> **About this exercise**
Copying exactly, give the lines in the material below from the one with "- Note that" to the one with "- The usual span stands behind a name", ends included, and nothing besides.

> **Given material**

* * *

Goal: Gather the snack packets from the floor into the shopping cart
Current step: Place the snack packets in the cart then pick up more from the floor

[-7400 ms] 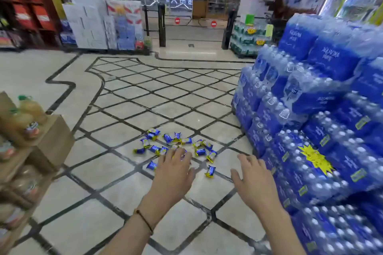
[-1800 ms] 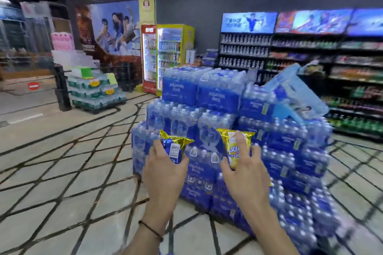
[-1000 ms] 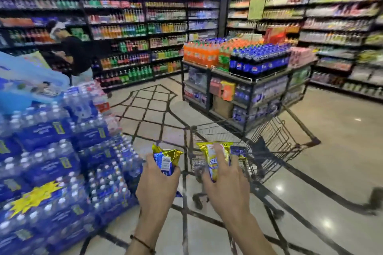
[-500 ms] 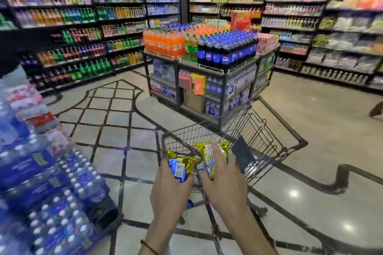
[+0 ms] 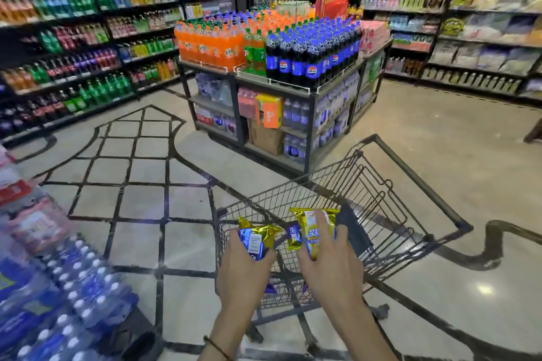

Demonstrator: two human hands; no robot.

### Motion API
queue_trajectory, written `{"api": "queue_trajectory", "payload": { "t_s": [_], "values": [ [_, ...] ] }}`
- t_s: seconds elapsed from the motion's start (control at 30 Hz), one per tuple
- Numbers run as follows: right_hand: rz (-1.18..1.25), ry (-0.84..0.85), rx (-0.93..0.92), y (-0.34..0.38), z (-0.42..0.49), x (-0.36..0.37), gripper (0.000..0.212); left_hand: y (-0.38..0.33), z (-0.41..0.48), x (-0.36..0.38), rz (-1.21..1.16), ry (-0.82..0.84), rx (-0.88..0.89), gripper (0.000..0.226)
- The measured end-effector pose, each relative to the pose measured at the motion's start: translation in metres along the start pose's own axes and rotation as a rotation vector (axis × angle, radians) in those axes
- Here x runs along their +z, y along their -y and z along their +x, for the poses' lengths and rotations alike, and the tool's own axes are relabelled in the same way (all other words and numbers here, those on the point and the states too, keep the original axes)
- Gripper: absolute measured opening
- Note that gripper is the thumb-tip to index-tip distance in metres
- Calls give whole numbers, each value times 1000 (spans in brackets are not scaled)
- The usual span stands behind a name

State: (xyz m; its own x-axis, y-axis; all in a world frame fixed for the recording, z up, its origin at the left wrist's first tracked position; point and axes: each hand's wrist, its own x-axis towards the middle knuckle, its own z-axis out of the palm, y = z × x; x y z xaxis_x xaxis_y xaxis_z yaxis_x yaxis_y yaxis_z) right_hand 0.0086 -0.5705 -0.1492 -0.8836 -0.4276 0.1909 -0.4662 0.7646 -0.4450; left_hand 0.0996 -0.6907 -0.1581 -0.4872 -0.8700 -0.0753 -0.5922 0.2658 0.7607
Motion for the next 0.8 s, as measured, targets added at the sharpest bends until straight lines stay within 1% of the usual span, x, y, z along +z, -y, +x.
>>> {"api": "queue_trajectory", "payload": {
  "t_s": [0.17, 0.3, 0.43, 0.53, 0.63, 0.8],
  "values": [
    [18, 87, 15, -24, 88, 49, 67, -17, 73, 60, -8, 9, -60, 44],
    [21, 153, -20, -47, 161, 91, 70, -30, 135, 110, -42, -22, -137, 49],
    [20, 211, -32, -66, 225, 124, 71, -37, 194, 147, -33, -19, -220, 53],
    [11, 272, -46, -80, 260, 154, 72, -30, 228, 170, -14, -30, -269, 53],
    [-9, 325, -56, -95, 284, 195, 75, -15, 259, 197, 0, -44, -332, 61],
    [-25, 469, -20, -117, 303, 277, 72, 30, 301, 250, 55, -38, -406, 63]
  ]
}}
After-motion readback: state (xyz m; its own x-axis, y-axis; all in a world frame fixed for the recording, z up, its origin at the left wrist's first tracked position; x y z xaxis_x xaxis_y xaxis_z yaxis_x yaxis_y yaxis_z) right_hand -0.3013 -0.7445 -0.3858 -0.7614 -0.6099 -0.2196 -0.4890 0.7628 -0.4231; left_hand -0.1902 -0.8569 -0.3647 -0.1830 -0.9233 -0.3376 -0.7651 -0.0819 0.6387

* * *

> **Written response**
- Note that gripper is the thumb-tip to index-tip distance in metres
- Calls give whole numbers, each value times 1000 (spans in brackets are not scaled)
- The usual span stands behind a name

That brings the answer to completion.